START Extracted records

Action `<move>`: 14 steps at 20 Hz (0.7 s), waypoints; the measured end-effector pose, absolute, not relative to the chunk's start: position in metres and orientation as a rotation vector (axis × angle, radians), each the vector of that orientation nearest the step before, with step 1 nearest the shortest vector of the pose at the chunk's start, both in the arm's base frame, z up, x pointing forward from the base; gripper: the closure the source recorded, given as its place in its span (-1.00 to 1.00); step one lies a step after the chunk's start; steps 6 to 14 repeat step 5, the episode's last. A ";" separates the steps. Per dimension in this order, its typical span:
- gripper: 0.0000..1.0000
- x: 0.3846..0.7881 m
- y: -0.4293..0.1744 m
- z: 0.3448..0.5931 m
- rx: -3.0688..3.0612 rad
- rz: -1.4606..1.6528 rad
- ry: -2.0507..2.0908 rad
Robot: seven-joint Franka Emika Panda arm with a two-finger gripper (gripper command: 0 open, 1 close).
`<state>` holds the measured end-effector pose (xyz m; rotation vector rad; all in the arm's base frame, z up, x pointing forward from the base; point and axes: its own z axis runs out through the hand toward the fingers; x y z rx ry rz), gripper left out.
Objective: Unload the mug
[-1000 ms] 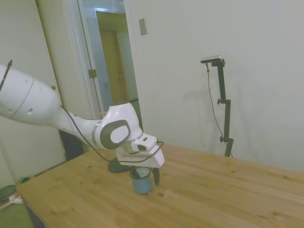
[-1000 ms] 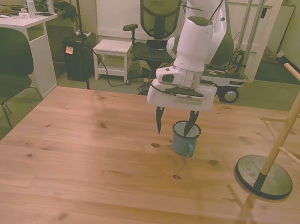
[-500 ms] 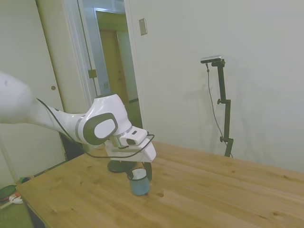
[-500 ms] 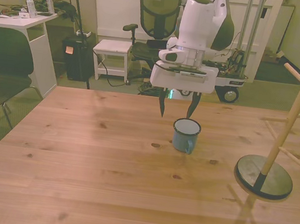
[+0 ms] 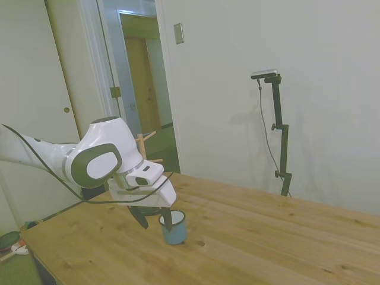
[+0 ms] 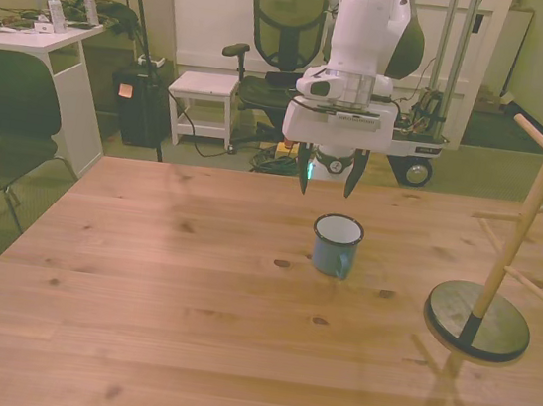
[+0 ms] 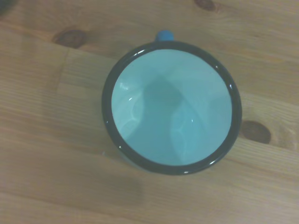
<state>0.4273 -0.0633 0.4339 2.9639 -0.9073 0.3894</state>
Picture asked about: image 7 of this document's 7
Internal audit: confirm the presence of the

END Extracted records

*Work instructions*
Output every record above verbatim, excluding images.

*Finished exercise*
Action `<move>`: 14 steps at 20 Hz (0.7 s), waypoints; the measured end-effector pose, absolute, not relative to the chunk's start: position in metres and orientation as a rotation vector (axis × angle, radians), each the vector of that orientation nearest the step before, with step 1 nearest the shortest vector of the pose at the chunk's start, both in the arm's base frame, z up, x pointing forward from the base; gripper: the closure the source recorded, given as its place in its span (-1.00 to 1.00); step one lies a step after the chunk's start; steps 6 to 14 repeat step 5, the episode's last. A ";" separates the steps. Per dimension in this order, its typical span:
- gripper: 0.0000..1.0000
- x: 0.3846..0.7881 m
- y: -0.4293..0.1744 m
- z: 0.3448..0.5931 m
- rx: -3.0688..3.0612 rad
- rz: -1.4606..1.6528 rad
- ry: -2.0507..2.0908 rad
Robot: seven-joint Franka Emika Panda arm with a two-finger gripper (gripper command: 0 open, 1 close).
`<state>` holds the measured end-effector pose (xyz m; rotation vector rad; all in the arm's base frame, z up, x pointing forward from the base; point and axes: its own z axis runs out through the hand toward the fingers; x y z rx ry rz), gripper left out.
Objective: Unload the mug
[-1000 ms] 
[-1000 ms] 
[-500 ms] 
[-500 ms] 
[+0 ms] 
[+0 ms] 
[+0 ms] 
<state>0.4273 -0.0633 0.4339 2.9639 -0.9073 0.3894</state>
Picture asked about: image 7 of this document's 7
Internal audit: confirm the presence of the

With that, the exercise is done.